Data records:
━━━
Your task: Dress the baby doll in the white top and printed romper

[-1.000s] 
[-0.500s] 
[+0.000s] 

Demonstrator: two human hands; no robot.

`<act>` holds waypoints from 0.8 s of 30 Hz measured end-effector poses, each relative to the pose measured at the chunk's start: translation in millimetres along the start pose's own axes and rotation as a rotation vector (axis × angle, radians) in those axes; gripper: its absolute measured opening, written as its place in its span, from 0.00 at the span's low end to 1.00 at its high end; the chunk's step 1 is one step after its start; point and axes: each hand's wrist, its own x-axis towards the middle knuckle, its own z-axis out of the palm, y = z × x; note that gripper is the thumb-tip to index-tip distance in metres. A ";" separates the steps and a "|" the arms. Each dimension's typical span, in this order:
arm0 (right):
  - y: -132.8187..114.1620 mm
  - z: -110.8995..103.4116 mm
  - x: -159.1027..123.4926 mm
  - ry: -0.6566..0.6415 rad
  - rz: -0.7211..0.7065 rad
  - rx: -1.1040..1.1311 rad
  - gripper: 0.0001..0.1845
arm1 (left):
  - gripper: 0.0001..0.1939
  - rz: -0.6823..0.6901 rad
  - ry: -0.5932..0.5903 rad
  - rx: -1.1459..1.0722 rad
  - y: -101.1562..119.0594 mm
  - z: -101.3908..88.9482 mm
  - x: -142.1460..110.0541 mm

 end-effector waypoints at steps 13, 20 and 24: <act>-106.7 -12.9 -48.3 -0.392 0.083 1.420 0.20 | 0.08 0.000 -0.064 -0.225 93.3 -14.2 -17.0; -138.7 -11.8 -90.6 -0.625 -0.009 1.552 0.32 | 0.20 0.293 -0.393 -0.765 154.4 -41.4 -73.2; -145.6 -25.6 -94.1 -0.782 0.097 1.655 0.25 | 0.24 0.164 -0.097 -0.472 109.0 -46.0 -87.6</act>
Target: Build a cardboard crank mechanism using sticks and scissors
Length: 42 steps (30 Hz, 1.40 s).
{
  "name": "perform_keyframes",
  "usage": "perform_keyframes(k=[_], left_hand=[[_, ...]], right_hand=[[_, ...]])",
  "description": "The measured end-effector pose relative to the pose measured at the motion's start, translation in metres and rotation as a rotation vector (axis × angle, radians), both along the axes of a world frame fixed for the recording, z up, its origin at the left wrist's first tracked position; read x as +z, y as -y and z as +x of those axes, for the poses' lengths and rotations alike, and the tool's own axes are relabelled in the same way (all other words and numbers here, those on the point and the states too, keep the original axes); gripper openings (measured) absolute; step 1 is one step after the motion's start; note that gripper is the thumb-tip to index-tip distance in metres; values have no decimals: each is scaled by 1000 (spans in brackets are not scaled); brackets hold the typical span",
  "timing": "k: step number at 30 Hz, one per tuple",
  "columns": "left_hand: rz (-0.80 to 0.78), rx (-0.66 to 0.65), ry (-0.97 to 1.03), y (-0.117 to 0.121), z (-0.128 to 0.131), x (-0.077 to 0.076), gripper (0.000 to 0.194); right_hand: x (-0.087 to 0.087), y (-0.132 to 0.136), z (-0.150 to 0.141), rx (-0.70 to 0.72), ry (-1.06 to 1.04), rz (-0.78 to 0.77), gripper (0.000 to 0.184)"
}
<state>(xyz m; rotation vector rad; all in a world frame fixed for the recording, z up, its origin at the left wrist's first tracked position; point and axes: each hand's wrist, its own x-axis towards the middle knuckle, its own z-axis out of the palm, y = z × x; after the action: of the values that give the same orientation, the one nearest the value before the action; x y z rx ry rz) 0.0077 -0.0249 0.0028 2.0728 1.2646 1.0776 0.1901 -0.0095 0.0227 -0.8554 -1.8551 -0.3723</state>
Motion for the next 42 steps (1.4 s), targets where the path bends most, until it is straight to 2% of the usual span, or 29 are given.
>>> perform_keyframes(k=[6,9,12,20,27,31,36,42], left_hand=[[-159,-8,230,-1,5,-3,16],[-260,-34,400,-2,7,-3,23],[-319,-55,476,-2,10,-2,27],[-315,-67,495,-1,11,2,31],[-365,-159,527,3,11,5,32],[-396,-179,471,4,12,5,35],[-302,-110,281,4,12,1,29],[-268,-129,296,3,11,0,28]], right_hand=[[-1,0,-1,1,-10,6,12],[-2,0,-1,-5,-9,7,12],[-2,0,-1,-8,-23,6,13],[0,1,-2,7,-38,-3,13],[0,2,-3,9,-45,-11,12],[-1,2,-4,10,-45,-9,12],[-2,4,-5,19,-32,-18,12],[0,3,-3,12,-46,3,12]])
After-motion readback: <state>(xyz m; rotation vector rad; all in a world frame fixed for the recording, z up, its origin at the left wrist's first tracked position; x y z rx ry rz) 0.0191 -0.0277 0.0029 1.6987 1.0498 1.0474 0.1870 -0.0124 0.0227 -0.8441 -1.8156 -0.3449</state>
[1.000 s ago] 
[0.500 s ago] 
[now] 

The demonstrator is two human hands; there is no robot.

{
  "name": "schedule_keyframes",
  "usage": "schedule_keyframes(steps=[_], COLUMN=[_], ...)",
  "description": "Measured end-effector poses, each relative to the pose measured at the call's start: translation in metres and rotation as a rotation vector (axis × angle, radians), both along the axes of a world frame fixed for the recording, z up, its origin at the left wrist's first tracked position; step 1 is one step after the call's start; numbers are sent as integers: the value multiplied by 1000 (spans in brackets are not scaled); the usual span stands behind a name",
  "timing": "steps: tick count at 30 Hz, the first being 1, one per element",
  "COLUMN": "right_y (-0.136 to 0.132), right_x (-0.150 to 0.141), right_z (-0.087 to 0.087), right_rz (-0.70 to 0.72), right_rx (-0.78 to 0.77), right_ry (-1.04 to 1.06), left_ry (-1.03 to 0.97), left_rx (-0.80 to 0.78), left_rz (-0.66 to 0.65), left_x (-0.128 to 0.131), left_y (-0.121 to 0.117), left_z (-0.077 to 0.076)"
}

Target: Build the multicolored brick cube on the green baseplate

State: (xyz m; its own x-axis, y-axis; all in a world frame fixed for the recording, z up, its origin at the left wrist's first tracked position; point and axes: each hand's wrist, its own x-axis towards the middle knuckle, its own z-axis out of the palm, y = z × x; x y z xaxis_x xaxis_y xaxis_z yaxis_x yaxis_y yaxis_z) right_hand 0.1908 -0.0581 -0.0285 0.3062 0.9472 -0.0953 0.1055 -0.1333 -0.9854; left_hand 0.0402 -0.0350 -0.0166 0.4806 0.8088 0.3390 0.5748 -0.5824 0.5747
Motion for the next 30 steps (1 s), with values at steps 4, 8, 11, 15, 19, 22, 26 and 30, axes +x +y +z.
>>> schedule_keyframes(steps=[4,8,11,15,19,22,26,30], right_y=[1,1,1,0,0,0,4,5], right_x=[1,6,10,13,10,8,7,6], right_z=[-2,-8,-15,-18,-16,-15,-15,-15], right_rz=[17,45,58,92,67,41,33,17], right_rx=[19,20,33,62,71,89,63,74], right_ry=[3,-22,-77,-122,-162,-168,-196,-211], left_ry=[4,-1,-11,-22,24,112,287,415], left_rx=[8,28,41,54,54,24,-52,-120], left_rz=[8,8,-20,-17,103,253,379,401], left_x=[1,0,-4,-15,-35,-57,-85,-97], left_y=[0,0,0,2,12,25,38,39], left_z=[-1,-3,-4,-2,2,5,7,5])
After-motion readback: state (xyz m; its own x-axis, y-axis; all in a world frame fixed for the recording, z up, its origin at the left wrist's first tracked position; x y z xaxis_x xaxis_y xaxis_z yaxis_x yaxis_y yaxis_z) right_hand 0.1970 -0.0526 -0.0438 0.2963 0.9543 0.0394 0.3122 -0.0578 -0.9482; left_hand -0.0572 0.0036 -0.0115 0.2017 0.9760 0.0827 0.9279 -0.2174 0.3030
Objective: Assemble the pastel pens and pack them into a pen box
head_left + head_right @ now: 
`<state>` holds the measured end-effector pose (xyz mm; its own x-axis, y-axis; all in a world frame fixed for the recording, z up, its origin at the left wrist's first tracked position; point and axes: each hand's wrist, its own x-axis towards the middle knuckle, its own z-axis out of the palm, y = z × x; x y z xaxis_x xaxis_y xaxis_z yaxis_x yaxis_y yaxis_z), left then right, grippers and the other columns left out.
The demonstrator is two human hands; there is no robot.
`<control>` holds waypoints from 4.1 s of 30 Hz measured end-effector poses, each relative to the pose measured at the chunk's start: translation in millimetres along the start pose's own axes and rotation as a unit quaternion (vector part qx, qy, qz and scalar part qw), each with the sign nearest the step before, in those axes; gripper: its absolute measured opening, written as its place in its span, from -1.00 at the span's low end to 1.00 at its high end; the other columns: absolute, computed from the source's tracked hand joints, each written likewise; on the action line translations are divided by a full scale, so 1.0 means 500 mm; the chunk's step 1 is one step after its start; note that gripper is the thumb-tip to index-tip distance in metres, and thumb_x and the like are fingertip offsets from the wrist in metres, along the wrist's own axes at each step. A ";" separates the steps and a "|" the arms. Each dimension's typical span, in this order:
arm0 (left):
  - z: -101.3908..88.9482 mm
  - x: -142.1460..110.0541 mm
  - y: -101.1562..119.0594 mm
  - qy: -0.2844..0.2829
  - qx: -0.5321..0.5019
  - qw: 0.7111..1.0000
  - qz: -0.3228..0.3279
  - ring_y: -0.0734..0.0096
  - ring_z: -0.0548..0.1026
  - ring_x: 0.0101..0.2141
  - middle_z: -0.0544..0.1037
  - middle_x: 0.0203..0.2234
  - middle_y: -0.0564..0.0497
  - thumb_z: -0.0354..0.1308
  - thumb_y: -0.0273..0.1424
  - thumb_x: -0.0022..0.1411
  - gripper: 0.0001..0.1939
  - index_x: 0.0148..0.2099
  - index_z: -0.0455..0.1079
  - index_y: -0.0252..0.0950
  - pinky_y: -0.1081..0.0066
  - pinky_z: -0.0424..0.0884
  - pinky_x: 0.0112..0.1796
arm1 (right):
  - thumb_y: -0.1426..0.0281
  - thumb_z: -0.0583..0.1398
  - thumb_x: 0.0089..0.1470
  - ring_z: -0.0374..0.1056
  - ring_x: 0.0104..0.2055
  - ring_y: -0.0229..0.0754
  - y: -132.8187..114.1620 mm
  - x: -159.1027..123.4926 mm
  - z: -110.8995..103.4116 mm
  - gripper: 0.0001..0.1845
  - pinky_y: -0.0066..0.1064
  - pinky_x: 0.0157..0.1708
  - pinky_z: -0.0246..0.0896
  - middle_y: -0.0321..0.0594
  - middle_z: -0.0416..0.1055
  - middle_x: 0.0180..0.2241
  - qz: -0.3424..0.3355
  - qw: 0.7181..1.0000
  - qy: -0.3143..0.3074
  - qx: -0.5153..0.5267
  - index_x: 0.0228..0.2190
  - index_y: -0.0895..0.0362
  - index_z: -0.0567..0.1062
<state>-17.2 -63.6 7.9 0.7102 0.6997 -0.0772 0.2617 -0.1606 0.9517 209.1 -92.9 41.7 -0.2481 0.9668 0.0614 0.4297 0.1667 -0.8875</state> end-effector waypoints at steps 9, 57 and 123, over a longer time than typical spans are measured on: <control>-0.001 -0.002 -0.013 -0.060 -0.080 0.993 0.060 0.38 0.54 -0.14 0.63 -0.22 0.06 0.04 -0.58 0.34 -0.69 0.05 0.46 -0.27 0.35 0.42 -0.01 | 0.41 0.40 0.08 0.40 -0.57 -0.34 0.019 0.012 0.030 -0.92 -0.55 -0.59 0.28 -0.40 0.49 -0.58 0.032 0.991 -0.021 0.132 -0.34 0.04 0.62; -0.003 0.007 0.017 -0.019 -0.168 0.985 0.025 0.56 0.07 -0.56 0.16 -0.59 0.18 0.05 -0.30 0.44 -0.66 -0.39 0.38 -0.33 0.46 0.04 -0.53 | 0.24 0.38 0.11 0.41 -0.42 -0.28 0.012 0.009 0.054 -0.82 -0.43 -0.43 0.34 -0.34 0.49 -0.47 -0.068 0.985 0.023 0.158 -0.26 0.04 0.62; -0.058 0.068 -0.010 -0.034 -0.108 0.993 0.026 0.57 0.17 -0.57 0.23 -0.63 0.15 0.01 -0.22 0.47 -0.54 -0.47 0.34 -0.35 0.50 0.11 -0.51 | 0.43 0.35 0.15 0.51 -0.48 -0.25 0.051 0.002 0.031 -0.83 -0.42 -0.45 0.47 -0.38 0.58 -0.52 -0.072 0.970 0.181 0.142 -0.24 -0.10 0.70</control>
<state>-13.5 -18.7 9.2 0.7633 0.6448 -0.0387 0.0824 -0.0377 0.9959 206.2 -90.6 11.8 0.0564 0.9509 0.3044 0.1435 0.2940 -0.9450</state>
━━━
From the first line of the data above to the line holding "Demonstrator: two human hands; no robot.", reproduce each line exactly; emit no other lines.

**ANSWER TO THIS TASK**
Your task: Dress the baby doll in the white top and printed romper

[-1.000s] 
[-0.500s] 
[+0.000s] 

Demonstrator: two human hands; no robot.

No more output will be produced for this exercise.